▶ _TO DO_: In the entries below, find each line with the string "photograph" and copy it.

── EXCERPTED DATA ──

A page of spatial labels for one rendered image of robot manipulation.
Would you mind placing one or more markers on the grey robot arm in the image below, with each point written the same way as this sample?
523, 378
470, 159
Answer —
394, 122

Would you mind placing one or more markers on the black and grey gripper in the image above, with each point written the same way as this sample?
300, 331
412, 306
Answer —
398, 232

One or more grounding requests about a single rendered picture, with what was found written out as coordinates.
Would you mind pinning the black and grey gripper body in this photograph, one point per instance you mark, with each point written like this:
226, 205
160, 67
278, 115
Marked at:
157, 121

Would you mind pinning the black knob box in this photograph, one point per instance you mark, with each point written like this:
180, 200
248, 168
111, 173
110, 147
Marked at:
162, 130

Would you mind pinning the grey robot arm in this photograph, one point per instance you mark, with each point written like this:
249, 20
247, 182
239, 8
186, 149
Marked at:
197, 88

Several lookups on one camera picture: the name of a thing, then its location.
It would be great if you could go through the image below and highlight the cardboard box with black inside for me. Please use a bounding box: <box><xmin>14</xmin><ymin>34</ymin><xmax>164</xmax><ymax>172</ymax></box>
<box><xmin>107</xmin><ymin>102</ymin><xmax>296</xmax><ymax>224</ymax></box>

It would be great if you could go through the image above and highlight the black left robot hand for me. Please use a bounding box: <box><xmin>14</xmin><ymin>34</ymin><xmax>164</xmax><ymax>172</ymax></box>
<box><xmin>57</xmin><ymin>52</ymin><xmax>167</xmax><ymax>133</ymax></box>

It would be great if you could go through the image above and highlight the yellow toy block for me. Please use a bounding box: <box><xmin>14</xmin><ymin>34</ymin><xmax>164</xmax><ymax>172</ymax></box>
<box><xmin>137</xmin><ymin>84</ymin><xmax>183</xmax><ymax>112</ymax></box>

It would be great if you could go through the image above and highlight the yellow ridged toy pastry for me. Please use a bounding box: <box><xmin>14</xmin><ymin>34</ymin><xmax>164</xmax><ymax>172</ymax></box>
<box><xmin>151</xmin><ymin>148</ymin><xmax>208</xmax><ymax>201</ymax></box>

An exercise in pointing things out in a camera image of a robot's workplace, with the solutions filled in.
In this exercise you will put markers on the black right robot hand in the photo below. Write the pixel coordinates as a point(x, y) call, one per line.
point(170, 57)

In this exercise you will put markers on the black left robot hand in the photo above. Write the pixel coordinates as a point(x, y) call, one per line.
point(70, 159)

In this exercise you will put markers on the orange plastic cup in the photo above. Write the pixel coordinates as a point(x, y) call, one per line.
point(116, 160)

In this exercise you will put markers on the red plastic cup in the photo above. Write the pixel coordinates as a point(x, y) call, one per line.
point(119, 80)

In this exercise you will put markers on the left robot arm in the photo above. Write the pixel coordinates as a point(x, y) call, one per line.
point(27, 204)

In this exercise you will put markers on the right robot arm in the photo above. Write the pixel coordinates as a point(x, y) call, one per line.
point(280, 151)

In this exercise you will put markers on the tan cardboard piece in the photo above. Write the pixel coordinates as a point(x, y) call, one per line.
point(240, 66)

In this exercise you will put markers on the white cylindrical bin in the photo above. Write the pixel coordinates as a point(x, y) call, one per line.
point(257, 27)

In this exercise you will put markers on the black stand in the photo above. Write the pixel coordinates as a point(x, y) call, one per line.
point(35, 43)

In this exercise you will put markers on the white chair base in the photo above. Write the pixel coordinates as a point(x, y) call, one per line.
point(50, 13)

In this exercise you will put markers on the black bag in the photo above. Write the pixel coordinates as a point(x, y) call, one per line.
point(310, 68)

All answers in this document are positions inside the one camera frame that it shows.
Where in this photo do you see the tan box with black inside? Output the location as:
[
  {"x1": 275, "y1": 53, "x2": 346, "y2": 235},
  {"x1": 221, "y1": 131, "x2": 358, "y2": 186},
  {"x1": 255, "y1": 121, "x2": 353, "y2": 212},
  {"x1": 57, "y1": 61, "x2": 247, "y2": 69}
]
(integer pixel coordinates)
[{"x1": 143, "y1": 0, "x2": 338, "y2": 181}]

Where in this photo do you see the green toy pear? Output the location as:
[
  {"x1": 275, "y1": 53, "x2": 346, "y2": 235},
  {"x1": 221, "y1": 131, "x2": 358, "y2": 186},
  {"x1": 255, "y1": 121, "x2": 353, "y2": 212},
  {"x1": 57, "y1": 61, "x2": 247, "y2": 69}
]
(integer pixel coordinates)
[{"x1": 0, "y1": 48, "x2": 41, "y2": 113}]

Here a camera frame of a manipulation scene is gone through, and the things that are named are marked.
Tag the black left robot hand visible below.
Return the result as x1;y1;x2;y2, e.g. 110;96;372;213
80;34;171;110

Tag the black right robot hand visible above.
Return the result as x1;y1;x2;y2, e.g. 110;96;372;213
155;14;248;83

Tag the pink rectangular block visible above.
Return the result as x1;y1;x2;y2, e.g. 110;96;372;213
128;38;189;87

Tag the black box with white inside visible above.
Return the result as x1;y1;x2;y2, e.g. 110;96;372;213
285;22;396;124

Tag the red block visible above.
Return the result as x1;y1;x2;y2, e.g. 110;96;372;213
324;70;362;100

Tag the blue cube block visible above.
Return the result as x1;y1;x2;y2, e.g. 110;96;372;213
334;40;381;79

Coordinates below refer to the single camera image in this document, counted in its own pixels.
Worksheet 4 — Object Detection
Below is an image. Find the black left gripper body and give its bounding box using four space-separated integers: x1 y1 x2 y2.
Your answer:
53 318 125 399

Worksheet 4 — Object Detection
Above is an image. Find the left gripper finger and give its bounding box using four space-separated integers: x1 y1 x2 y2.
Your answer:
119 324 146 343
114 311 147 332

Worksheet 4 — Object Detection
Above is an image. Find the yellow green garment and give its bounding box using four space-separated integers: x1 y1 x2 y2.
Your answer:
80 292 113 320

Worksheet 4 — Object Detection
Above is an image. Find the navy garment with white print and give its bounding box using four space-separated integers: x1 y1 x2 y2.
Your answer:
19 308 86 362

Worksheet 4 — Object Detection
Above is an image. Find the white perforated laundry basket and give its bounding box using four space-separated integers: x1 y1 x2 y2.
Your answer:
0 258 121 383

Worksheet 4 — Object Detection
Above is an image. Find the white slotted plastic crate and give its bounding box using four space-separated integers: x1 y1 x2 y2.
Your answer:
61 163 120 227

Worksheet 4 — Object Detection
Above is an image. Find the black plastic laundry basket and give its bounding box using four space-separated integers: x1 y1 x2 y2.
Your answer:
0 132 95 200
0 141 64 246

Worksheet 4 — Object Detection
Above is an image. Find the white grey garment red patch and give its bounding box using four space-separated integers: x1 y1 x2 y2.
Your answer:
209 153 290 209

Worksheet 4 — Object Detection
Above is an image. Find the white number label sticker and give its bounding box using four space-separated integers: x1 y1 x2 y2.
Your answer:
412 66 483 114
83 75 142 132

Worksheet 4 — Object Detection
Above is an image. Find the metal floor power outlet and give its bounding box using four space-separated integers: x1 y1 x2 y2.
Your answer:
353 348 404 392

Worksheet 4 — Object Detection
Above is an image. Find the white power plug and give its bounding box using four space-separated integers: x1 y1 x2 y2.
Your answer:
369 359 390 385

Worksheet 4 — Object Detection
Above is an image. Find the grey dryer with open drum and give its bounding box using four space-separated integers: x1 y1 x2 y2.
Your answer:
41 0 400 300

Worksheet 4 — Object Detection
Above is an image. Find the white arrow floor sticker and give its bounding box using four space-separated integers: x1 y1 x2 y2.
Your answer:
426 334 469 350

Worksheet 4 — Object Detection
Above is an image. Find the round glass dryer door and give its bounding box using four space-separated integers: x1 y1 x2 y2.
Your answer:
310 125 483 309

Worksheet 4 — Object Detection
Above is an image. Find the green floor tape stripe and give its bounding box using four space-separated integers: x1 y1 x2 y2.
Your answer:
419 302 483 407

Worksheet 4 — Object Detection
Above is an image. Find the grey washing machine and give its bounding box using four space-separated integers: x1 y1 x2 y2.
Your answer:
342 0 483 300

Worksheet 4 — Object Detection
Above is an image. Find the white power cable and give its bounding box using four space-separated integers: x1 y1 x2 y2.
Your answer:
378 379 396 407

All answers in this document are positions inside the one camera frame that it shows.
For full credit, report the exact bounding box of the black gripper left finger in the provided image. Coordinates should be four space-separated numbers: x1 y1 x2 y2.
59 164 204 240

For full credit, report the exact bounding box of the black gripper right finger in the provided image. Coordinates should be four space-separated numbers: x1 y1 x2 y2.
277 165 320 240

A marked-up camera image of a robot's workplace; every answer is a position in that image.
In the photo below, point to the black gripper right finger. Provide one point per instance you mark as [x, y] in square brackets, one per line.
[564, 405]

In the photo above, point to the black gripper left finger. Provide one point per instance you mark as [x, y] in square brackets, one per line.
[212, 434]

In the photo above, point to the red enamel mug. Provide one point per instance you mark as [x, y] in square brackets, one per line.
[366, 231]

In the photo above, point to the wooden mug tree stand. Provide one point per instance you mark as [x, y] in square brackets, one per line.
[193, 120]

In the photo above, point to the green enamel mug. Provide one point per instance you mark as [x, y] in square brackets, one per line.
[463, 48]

───

▶ _EXERCISE ANSWER_:
Would you mind pinning the black and grey gripper body in this photograph, one point per instance you mark, with each point written like this:
Would you mind pinning the black knob box in this photograph, one point per instance you mark, with each point written like this:
Would you mind pinning the grey robot arm in this photograph, one point per instance you mark, with each point written like this:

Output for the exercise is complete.